▶ **Task to complete**: In the records below, find the line that contains "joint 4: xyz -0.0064" and the line that contains "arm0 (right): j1", then retype exactly those two lines and every line between them.
(The input)
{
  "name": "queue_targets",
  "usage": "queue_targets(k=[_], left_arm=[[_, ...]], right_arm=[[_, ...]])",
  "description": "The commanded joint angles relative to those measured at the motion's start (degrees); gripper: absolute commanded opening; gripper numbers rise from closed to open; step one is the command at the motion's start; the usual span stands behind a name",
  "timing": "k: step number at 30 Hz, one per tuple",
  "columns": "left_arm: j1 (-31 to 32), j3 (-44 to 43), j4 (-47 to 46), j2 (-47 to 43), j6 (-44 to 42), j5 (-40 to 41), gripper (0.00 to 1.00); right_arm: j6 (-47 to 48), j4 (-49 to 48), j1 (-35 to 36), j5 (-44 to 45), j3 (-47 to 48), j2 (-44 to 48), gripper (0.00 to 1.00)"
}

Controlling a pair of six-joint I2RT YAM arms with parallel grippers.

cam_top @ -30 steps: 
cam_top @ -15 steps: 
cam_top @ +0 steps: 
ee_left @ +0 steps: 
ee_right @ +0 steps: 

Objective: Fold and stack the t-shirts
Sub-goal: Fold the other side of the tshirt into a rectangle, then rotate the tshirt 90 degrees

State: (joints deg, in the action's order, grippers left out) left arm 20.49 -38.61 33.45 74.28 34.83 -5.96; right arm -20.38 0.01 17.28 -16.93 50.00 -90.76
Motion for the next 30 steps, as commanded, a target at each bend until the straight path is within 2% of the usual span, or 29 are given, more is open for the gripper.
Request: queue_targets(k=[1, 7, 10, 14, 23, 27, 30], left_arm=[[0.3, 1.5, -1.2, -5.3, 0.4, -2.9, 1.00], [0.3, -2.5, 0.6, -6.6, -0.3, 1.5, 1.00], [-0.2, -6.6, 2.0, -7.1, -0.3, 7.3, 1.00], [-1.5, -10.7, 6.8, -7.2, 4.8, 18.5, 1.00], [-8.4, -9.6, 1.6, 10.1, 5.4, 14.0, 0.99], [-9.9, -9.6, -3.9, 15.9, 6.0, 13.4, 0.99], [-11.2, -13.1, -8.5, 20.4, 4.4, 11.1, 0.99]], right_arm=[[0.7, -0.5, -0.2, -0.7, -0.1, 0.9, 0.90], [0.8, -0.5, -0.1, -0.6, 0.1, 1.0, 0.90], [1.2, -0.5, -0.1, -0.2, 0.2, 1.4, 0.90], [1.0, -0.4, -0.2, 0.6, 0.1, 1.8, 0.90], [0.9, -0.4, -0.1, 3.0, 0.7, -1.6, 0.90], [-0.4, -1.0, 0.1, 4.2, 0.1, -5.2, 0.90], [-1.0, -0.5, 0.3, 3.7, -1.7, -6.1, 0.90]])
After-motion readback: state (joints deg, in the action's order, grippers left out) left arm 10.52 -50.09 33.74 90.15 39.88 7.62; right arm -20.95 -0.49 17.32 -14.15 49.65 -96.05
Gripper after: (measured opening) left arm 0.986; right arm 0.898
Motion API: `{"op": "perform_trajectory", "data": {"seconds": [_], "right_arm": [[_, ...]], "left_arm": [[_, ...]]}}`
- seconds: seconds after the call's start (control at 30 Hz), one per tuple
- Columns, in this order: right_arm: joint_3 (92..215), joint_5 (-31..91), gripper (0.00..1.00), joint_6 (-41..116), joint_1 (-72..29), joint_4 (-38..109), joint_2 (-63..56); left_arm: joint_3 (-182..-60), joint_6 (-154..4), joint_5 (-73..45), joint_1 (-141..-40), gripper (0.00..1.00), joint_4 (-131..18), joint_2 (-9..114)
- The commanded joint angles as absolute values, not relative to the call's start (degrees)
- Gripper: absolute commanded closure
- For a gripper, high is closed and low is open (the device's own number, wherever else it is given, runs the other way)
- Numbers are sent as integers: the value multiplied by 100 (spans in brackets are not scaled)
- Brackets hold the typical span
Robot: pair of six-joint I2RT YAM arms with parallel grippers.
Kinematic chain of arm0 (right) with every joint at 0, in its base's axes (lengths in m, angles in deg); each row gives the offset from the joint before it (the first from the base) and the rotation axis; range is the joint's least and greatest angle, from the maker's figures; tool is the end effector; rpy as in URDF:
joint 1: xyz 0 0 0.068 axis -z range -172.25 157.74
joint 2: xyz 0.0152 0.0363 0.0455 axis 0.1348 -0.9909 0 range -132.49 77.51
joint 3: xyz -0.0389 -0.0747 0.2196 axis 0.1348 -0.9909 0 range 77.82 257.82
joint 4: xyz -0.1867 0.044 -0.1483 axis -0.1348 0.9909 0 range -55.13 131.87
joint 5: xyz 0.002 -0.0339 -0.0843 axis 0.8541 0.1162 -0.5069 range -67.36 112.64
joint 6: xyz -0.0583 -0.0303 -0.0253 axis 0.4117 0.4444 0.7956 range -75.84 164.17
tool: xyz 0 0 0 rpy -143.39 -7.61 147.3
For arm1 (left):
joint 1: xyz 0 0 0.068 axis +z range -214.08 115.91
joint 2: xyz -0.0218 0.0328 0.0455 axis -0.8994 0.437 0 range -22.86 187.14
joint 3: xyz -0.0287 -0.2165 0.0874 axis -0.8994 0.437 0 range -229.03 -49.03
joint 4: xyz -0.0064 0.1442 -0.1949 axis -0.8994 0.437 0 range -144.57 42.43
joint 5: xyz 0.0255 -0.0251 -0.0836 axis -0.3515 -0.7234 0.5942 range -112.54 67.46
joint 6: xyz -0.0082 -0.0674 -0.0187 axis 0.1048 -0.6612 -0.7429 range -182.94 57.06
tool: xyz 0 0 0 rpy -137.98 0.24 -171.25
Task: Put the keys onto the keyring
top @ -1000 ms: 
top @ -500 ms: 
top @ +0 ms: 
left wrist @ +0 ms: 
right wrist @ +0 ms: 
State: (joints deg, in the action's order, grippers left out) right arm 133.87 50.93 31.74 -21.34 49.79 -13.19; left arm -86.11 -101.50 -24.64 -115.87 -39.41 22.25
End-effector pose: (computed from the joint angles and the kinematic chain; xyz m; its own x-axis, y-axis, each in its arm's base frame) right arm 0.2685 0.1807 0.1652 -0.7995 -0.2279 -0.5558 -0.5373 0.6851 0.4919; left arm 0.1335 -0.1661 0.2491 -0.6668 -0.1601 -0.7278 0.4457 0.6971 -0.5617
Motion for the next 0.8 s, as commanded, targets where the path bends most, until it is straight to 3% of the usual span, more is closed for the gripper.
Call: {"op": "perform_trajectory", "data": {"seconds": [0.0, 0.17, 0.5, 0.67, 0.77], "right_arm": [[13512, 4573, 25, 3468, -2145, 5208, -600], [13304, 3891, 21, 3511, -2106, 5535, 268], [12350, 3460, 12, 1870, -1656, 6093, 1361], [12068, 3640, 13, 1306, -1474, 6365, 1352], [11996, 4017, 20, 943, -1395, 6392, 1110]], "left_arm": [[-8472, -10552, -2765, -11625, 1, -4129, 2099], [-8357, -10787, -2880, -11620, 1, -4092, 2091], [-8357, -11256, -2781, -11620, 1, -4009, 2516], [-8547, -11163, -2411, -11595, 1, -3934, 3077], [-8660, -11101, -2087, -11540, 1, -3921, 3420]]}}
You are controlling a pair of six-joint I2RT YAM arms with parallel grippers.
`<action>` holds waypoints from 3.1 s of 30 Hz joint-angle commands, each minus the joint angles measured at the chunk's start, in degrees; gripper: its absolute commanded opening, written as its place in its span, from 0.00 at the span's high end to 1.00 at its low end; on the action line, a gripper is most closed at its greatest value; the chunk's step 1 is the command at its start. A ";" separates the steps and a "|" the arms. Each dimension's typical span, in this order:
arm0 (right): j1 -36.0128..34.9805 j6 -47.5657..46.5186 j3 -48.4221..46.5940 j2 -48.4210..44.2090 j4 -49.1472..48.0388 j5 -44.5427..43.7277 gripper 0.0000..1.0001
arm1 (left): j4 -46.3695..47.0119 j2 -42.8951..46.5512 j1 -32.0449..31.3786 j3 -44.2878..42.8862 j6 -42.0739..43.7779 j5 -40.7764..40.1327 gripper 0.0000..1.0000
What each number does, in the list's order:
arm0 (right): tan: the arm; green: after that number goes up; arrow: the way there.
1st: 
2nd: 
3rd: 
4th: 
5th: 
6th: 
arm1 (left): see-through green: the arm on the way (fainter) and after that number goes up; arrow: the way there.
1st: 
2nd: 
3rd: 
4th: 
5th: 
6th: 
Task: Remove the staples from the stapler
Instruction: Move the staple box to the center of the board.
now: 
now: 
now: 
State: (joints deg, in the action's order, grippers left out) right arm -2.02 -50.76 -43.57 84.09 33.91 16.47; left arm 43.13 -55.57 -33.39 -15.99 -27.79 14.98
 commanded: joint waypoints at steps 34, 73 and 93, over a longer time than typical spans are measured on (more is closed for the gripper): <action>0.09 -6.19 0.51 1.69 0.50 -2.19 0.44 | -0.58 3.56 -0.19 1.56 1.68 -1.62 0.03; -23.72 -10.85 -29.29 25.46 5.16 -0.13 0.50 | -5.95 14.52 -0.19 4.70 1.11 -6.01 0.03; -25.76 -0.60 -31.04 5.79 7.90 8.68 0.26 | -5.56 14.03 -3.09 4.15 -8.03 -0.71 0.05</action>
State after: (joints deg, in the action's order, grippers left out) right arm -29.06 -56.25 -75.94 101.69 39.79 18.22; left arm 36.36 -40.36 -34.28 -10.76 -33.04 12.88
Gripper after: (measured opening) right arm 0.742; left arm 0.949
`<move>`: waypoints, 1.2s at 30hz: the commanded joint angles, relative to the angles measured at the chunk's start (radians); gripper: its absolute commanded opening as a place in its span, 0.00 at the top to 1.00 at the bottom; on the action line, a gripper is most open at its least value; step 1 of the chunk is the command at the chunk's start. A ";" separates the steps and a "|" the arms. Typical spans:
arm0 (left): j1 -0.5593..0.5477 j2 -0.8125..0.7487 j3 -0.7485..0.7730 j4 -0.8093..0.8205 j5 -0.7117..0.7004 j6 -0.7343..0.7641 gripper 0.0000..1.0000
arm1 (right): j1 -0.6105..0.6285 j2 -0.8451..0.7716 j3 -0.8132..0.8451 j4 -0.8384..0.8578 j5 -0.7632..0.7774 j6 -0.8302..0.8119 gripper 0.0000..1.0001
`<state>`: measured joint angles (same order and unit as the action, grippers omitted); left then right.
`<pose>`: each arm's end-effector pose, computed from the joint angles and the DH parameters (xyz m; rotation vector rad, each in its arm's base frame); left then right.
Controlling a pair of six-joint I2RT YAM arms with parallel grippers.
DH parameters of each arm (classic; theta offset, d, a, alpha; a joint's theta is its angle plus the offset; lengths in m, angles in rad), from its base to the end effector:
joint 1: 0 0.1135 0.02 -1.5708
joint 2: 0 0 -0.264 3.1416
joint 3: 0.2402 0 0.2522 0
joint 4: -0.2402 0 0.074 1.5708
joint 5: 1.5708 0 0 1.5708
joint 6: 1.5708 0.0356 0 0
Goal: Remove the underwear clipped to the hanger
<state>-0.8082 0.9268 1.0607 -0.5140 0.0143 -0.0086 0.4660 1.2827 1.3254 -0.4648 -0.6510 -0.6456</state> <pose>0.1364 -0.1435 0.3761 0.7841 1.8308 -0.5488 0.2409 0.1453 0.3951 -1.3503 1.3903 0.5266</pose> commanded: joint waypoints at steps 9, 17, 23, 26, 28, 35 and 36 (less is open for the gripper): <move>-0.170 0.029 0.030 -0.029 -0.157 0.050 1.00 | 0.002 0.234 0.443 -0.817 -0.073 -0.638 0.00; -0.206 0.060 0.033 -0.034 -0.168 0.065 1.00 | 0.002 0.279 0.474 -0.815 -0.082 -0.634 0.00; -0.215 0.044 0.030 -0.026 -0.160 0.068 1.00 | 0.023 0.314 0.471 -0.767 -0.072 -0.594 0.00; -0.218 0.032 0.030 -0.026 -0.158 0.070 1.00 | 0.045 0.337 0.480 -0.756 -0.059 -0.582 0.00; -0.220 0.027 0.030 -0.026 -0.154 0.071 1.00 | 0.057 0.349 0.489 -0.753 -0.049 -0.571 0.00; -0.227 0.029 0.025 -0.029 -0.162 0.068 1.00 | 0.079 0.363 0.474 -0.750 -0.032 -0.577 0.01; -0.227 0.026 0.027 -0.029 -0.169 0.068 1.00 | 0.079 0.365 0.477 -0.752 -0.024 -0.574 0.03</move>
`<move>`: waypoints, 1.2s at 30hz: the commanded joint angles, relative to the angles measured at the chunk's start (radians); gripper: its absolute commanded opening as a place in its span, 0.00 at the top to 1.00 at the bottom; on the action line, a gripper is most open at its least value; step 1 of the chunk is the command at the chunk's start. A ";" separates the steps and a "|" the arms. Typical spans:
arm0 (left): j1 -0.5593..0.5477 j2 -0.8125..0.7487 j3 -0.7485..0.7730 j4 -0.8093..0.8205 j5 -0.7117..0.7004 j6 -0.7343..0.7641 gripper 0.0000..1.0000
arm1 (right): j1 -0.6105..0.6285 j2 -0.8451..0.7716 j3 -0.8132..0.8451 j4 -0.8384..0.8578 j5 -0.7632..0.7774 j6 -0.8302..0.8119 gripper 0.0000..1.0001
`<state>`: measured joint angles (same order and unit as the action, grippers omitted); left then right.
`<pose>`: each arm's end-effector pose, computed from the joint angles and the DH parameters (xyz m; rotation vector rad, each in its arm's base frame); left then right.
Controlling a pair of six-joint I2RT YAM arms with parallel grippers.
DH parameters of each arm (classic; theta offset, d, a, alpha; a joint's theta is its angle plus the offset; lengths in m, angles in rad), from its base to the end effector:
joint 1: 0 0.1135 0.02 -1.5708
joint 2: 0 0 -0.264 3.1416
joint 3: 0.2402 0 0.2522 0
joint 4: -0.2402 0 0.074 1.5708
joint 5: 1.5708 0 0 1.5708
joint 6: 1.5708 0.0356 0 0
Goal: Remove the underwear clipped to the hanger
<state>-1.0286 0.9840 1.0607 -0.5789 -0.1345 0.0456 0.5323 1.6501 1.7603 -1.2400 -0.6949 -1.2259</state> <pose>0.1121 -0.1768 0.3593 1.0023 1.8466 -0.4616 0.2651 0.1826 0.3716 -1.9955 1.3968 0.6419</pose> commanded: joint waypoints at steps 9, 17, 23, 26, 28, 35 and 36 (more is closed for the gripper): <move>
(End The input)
▶ **Exercise output**:
joint 4: xyz -0.0064 0.1442 -0.1949 axis -0.8994 0.437 0 range -144.57 42.43
joint 5: xyz 0.0255 -0.0251 -0.0836 axis -0.3515 -0.7234 0.5942 range -112.54 67.46
joint 6: xyz -0.0082 -0.0674 -0.0187 axis 0.1048 -0.6612 -0.7429 range -182.94 57.06
tool: xyz 0 0 0 rpy -137.98 0.24 -171.25
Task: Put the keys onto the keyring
top @ -1000 ms: 
top @ -500 ms: 
top @ +0 ms: 
left wrist @ +0 ms: 
right wrist @ +0 ms: 
State: (joints deg, in the action's order, grippers left out) right arm 133.87 50.93 31.74 -21.34 49.79 -13.19; left arm -86.11 -101.50 -24.64 -115.87 -39.41 22.25
End-effector pose: (computed from the joint angles and the kinematic chain; xyz m; its own x-axis, y-axis, each in its arm's base frame) right arm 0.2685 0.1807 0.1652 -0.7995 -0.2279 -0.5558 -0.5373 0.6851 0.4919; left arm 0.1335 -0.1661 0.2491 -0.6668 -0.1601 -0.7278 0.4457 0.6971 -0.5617
Motion for the next 0.8 s, as commanded, targets where the path bends most, until it is straight to 3% of the usual span, more is closed for the gripper.
Call: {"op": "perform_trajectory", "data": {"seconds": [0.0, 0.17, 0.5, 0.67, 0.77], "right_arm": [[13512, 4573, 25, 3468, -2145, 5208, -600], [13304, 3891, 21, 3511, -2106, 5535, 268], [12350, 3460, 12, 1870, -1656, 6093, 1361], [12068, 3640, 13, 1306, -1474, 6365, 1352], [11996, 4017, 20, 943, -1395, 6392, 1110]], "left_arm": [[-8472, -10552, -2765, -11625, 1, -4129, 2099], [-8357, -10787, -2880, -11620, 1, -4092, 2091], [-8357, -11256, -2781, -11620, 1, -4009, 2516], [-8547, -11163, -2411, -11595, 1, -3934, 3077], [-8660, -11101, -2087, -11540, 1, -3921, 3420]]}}
You are controlling a pair of six-joint I2RT YAM arms with parallel grippers.
`<action>` holds waypoints from 3.1 s of 30 Hz joint-angle commands, each minus the joint angles measured at the chunk's start, in degrees; gripper: its absolute commanded opening, written as its place in its span, from 0.00 at the span's high end to 1.00 at its low end; on the action line, a gripper is most closed at its greatest value; the chunk's step 1 is the command at its start. A ";" separates the steps and a "|" the arms. Each dimension's typical span, in this order:
arm0 (right): j1 -36.0128..34.9805 j6 -47.5657..46.5186 j3 -48.4221..46.5940 j2 -48.4210..44.2090 j4 -49.1472..48.0388 j5 -44.5427..43.7277 gripper 0.0000..1.0001

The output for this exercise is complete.